What you have to do> Output the listing in full. Every line stays exactly as it is.

━━━━━ Data shown

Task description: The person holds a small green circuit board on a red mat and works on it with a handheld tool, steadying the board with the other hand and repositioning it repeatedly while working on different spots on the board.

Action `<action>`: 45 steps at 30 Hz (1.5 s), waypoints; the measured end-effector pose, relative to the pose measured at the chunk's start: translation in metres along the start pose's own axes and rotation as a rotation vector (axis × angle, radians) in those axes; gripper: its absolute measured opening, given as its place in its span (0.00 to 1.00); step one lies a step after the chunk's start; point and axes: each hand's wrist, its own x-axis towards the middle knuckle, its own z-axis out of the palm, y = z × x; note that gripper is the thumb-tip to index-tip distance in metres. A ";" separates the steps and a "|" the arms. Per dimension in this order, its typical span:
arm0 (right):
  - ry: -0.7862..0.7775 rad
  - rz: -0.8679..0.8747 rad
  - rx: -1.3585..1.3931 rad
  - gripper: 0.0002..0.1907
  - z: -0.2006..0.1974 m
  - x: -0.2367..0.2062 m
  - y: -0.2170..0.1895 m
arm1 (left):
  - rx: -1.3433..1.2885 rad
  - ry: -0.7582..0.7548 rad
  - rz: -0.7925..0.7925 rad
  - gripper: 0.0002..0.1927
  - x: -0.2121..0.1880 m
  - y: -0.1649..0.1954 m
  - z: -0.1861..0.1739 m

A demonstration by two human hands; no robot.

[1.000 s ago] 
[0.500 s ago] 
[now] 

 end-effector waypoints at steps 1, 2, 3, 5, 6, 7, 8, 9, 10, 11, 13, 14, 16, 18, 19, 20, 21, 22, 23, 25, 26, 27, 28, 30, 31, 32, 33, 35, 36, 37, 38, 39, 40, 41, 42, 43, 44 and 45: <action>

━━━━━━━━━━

Answer box>
Task description: The person holds a small green circuit board on a red mat and works on it with a handheld tool, steadying the board with the other hand and repositioning it repeatedly while working on different spots on the board.

Action `<action>`: 45 steps at 30 Hz (1.5 s), waypoints; the measured end-effector pose, relative to the pose measured at the chunk's start: translation in metres along the start pose's own axes and rotation as a rotation vector (axis × angle, radians) in those axes; gripper: its absolute measured opening, given as its place in its span (0.00 to 1.00); step one lies a step after the chunk's start; point and axes: each hand's wrist, its own x-axis towards the middle knuckle, its own z-axis out of the palm, y = z × x; note that gripper is the thumb-tip to index-tip distance in metres. A ";" separates the steps and a "|" the arms. Per dimension in this order, its typical span:
arm0 (right):
  - ry: -0.7862..0.7775 rad
  - rz: -0.8679..0.8747 rad
  - rx: -1.3585..1.3931 rad
  - gripper: 0.0002..0.1907
  - z: -0.2006..0.1974 m
  - x: -0.2367..0.2062 m
  - y: -0.2170..0.1895 m
arm1 (left):
  - rx: -1.3433..1.2885 rad
  - ry: -0.7582..0.7548 rad
  - rz: -0.7925..0.7925 rad
  - gripper: 0.0002..0.1927
  - x: -0.2121..0.1880 m
  - y: -0.1649..0.1954 m
  - z: -0.1861..0.1739 m

A demonstration by two human hands; no robot.

[1.000 s ago] 
[0.500 s ago] 
[now] 

 end-effector waypoints at steps 1, 2, 3, 5, 6, 7, 8, 9, 10, 11, 13, 14, 16, 18, 19, 20, 21, 22, 23, 25, 26, 27, 28, 30, 31, 32, 33, 35, 36, 37, 38, 39, 40, 41, 42, 43, 44 and 45: <action>

Output is complete for this exercise.